▶ **DATA SECTION**:
────────────────────────────────────────

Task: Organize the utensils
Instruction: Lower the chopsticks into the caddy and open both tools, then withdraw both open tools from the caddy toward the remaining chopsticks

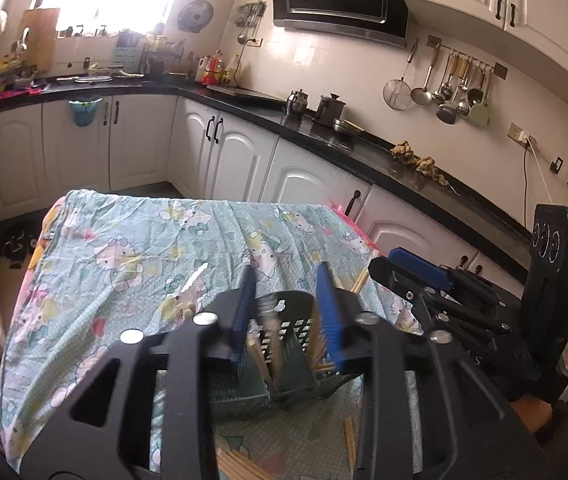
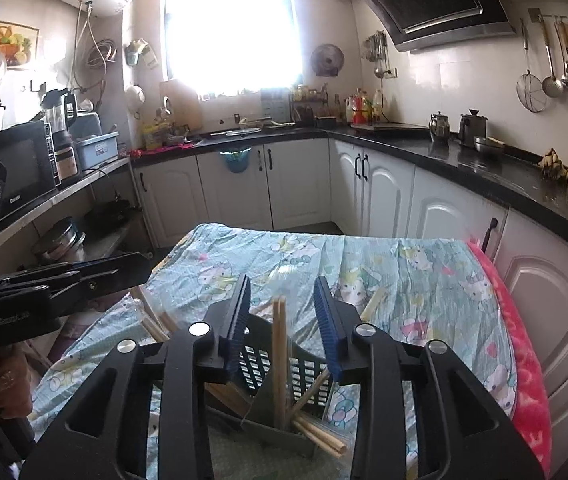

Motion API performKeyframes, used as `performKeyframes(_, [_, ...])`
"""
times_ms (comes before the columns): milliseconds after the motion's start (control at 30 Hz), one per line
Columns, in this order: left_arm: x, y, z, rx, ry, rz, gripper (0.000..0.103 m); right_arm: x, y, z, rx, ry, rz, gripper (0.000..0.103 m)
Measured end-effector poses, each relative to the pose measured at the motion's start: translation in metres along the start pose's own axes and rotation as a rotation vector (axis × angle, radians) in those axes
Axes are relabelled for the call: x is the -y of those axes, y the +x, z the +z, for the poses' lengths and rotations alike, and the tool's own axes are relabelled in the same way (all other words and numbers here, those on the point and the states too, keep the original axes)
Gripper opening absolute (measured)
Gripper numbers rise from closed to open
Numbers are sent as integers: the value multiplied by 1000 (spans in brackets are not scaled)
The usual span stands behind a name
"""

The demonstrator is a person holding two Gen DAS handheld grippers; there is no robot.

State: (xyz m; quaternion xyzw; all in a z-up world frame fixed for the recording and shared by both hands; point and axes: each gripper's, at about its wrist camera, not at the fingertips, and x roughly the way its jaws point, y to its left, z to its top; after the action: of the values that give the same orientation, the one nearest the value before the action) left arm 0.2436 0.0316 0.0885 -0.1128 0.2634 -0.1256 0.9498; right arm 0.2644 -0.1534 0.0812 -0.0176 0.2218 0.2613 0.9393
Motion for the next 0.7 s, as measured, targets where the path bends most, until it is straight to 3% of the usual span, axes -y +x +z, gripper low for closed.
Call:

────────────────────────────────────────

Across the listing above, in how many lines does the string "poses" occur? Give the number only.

▶ **COMPLETED EXERCISE**: 2